Jingren Hou
Publications
Meta-Cognitive Memory Policy Optimization for Long-Horizon LLM Agents
Memory-augmented LLM agents tackle complex long-horizon tasks by recursively summarizing interaction trajectories into compact memory. However, existing approaches typically train these memory policies using outcome-based reinforcement learning, failing to localize where intermediate memory quality degrades. As interactions unfold, ambiguous recursive summaries progressively discard task-relevant information and introduce semantic noise. This exacerbates belief deviation, obscuring the agent's estimate of the latent task state and ultimately derailing long-horizon reasoning. We therefore argue that memory optimization should focus not merely on trajectory-level success, but on the clarity of the belief induced by intermediate summaries. To this end, we introduce Belief Entropy, a self-supervised proxy that probes how uncertain the model remains about the latent task state given its current memory. Based on this proxy, we propose Metacognitive Memory Policy Optimization (MMPO). Instead of relying only on sparse outcome-based signals, MMPO provides fine-grained, memory-specific supervision via explicitly penalizing summaries that induce high epistemic uncertainty. Experiments show that MMPO consistently outperforms existing methods on diverse long-horizon tasks, maintaining 97.1% performance even when scaled to 1.75M-token contexts.
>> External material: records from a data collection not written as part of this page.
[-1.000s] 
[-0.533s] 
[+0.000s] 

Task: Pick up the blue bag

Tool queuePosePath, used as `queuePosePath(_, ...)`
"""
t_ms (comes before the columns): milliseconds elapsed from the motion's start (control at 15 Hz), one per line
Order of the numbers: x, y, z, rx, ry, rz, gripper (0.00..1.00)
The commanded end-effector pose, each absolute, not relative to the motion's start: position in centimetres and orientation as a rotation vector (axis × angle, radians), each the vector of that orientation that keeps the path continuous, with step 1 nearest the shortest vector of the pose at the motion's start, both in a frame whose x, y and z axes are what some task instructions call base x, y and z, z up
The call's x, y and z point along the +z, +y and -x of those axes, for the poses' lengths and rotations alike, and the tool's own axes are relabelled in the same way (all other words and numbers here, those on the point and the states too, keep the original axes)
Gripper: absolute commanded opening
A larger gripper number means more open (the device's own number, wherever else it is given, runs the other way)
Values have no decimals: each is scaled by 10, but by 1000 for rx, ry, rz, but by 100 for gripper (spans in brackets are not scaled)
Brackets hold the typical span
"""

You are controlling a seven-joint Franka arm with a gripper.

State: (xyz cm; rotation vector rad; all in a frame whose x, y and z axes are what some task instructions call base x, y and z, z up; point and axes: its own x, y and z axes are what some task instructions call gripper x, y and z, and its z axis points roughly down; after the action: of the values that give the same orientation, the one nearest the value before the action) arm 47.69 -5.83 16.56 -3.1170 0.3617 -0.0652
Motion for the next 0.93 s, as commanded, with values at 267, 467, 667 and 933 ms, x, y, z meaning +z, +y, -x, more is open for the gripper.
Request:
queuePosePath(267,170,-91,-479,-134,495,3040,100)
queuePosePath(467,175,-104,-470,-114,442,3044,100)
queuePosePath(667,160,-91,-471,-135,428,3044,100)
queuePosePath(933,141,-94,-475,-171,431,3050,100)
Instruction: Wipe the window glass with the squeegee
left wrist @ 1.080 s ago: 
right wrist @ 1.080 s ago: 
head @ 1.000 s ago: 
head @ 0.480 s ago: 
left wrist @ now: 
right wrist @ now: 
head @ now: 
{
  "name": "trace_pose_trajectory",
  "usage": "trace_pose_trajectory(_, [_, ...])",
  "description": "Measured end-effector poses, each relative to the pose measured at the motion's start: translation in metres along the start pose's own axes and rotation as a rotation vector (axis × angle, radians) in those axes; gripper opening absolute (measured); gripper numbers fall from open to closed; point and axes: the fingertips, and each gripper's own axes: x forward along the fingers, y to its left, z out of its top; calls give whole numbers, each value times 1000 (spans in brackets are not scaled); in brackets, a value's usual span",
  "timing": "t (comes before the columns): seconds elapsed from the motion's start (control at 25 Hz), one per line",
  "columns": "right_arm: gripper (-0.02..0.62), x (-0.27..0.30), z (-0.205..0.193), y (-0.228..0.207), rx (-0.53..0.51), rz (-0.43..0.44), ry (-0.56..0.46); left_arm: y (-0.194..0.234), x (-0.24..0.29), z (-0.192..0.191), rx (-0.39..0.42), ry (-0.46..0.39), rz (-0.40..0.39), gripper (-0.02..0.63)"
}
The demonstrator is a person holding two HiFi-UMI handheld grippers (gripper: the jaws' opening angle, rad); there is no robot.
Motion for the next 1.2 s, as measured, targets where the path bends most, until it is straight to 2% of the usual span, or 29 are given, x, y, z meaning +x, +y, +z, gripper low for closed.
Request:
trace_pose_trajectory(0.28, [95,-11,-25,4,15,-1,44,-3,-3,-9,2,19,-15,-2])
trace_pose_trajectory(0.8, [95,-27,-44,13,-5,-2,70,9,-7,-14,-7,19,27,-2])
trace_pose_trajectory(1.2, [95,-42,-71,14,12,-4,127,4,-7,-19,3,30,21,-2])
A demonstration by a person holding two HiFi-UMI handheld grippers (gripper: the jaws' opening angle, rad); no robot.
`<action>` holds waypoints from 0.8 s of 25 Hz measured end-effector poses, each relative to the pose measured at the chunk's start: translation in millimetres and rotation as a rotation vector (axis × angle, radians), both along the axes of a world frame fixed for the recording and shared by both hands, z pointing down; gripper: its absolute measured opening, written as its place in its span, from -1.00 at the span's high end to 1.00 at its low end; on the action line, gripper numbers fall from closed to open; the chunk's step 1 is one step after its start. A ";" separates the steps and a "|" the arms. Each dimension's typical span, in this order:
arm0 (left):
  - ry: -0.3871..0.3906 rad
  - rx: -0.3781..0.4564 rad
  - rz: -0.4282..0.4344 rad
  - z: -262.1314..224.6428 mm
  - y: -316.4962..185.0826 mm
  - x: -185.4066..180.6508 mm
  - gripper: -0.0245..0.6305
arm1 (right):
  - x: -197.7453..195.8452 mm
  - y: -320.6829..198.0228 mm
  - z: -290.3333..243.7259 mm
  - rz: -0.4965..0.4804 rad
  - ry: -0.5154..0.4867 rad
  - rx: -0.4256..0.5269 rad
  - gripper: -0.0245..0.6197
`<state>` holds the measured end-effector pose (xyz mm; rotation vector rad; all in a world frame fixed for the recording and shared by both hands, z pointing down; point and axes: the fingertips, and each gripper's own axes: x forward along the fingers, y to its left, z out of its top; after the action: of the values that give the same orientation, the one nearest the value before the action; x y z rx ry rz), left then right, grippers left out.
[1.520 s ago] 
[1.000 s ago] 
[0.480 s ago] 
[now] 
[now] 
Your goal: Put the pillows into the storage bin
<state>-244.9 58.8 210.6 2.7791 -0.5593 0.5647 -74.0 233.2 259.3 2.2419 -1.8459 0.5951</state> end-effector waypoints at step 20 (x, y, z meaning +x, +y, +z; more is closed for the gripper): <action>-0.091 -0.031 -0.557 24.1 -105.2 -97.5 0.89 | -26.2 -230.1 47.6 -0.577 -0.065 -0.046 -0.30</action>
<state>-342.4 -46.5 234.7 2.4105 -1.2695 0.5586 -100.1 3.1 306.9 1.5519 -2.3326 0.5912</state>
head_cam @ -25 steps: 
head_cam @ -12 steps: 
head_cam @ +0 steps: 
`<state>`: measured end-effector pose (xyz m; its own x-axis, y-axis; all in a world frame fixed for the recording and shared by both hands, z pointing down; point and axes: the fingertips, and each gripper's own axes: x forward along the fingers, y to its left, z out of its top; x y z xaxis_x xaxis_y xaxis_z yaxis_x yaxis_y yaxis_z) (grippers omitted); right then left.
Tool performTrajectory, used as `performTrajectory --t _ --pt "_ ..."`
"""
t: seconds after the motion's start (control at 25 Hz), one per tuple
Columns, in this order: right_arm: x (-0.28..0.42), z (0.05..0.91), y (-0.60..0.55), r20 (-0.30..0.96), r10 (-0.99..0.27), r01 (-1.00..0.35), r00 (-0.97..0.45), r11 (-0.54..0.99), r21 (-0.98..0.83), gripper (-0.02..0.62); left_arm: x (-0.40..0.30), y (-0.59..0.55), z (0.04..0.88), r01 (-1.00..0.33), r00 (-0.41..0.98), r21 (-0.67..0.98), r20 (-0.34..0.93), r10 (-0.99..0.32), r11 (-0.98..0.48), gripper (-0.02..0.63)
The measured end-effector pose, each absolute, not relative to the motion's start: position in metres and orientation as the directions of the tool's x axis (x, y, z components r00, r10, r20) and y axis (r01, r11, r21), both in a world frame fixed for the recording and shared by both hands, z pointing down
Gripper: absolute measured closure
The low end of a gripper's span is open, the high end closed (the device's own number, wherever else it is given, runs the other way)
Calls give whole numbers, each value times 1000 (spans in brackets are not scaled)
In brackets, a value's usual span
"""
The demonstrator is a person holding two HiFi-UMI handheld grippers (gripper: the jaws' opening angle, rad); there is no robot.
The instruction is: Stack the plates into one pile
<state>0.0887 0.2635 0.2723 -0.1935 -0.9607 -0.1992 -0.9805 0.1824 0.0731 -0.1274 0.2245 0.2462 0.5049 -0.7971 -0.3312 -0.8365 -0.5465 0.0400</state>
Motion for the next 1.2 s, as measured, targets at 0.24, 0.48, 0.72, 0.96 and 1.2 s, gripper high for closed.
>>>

ViTok-v2: Scaling Native Resolution Auto-Encoders to 5 Billion Parameters
Vision Transformer (ViT) autoencoders have emerged as compelling tokenizers for images, offering improved reconstruction over convolutional tokenizers. However, existing ViT tokenizers cannot explore this landscape as performance degrades outside training resolutions, and reliance on adversarial losses prevents stable scaling. ViTok (Hansen-Estruch et al., 2025) found that the compression ratio r mediates a reconstruction-generation trade-off where lower r means better reconstructions but harder generations, so improving tokenizer reconstruction is key to more Pareto-optimal tokenizers. We introduce ViTok-v2, which addresses these limitations with native resolution support via NaFlex for generalization across resolutions and aspect ratios, and a novel DINOv3 perceptual loss that replaces both LPIPS and GAN objectives for stable training at any scale. ViTok-v2 is trained on about 2B images and scaled to 5B parameters, the largest image autoencoder to date. ViTok-v2 matches or exceeds state-of-the-art reconstruction at 256p and outperforms all baselines at 512p and above. In joint scaling experiments with flow matching generators, we show that scaling both the autoencoder and the generator advances the Pareto frontier of this trade-off.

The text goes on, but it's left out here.